Hier einige unserer Eindrücke:
Ralf Linn: Neben der eindrucksvollen Stimmung in dem Friedwald, die für mich eine ganz besondere und andere war als auf einem Friedhof, war für mich insbesondere die Idee des Lebensbaums interessant, d.h. dass man sich einen Baum pflanzen lassen kann, der uns dann im Leben begleitet, mit uns wächst und dann die letzte Ruhestätte wird.
Petra Schommer
: In den letzten Wochen hat sich manches Gespräch über dieses Thema ergeben. Ich bin sehr erstaunt, dass sich viele Bürger unserer Gemeinde bereits zu Lebzeiten einen Platz in einem Ruheforst gekauft haben, oder bereits dort beigesetzt wurden.
Theo Schommer
: Für mich ist der Gedanke der naturnahen Bestattung eine logische Folge, da sich so der Kreislauf des Lebens schließt.
Rainer Stablo
: Der Besuch der Trifelsruhe hat mich sehr darin bestärkt, weiterhin für eine naturnahe, kommunale Wald-Begräbnisstätte in unserer waldreichen Gemeinde Morbach zu werben.
Renate Tresch
: Ein Ruheforst oder ein Friedwald fehlt in der Einheitsgemeinde Morbach, es ist eine Alternative zu den gemeindlichen und kirchlichen Friedhöfen.
Ulrich Wilbert
: Ich sehe das Angebot naturnaher Bestattungen nicht als Konkurrenz, sondern im Gegenteil als Ergänzung zu den bestehenden kommunalen oder kirchlichen Friedhöfen.
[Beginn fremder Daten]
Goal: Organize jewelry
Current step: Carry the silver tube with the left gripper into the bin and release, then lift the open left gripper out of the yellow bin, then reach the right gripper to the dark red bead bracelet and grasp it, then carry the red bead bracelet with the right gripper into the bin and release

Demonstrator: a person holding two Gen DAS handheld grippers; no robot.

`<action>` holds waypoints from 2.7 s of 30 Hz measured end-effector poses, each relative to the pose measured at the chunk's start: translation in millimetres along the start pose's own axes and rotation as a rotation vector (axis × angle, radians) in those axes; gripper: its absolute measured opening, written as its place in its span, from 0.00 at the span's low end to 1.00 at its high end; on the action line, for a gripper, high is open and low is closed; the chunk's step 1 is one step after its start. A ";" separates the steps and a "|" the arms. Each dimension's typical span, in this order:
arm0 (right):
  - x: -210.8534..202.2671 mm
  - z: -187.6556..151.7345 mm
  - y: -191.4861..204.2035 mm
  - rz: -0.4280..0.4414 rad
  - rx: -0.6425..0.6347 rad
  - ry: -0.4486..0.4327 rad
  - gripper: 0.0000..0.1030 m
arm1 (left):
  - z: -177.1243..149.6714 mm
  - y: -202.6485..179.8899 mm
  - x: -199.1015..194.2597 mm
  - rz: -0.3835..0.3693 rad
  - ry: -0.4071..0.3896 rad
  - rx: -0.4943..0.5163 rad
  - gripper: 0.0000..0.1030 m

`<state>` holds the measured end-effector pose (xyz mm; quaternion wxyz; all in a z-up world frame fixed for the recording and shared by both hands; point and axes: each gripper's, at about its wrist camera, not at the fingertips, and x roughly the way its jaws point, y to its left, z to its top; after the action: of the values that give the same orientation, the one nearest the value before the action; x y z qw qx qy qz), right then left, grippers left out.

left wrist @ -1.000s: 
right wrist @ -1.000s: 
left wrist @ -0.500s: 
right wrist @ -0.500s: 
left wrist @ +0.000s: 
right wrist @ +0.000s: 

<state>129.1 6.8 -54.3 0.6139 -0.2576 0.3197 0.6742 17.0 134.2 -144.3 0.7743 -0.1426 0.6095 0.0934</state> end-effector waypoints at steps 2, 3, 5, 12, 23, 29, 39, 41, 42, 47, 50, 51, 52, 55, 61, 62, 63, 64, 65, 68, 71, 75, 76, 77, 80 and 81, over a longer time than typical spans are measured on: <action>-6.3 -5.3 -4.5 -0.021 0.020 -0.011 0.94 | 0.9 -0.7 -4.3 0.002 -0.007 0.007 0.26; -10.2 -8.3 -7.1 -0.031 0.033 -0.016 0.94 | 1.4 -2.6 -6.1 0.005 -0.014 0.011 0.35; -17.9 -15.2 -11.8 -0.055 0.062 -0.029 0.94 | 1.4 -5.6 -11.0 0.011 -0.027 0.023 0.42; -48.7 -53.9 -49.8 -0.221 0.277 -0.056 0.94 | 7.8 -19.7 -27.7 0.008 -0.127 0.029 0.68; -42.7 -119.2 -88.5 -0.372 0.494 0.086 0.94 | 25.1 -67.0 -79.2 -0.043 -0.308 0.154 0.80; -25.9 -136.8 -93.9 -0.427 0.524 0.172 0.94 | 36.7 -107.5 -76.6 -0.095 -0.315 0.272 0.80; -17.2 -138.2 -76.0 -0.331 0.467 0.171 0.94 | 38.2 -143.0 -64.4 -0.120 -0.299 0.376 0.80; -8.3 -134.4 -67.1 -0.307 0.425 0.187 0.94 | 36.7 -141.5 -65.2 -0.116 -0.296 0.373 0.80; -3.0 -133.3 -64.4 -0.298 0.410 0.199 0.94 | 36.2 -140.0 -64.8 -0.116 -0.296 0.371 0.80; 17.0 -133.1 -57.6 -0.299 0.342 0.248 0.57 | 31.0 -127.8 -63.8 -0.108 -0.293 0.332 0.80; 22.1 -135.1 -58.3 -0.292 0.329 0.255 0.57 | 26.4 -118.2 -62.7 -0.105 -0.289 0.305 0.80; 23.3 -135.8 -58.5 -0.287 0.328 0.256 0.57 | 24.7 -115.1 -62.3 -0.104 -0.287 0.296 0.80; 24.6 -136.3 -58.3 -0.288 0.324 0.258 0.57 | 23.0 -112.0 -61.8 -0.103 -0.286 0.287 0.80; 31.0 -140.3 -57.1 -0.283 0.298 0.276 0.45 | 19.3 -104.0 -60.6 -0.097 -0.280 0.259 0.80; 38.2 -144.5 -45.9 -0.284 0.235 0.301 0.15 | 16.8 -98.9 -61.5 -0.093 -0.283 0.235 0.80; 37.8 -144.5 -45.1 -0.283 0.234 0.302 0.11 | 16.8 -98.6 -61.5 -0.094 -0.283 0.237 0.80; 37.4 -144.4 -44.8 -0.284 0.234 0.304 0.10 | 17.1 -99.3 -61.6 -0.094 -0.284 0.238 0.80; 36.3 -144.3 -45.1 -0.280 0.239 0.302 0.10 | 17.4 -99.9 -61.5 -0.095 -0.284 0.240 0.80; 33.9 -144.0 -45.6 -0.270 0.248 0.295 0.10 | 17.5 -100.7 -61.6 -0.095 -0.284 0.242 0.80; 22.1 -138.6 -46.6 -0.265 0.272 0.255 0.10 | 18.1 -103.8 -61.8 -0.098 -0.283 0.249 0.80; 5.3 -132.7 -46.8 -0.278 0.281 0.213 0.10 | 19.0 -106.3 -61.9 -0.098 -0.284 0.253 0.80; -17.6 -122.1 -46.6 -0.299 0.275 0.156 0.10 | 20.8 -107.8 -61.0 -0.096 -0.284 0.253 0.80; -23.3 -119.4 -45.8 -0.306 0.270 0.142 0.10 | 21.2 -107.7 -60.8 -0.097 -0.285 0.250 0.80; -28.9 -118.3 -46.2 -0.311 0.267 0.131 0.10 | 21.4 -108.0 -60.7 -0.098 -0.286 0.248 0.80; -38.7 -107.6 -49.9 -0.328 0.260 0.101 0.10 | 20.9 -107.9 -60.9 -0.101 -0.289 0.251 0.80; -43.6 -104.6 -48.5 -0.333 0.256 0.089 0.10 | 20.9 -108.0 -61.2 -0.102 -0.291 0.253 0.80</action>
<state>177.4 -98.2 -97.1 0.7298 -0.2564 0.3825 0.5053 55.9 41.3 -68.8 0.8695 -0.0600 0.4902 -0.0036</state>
In der heutigen Zeit, in der die Arbeitsplätze immer seltener heimatnah liegen, entfällt durch ein solches Angebot auch das oftmals bestehende Problem der Grabpflege, durch auswärts wohnende Angehörige oder durch ältere, oftmals auch später körperlich beeinträchtigte Menschen.

Foto Gruppe
Ein Teil unserer Besuchergruppe in der Andachtsstätte "Blattwerk". Aber natürlich kann die Beerdigungsmesse auch in einer Kirche gefeiert werden, und anschließend erfolgt die Beisetzung der Urne in der Naturbegräbnisstätte.

Foto Stein

In Annweiler können Urnen nicht nur um einen Baum, sondern auch z.B. um einen Sandsteinfindling beigesetzt werden. Auf die Metallblätter (im Vordergrund auf dem Stein) kann z.B. ein christliches Symbol, Name, Geburts- und Sterbetag des Verstorbenen, und ein Spruch geprägt werden.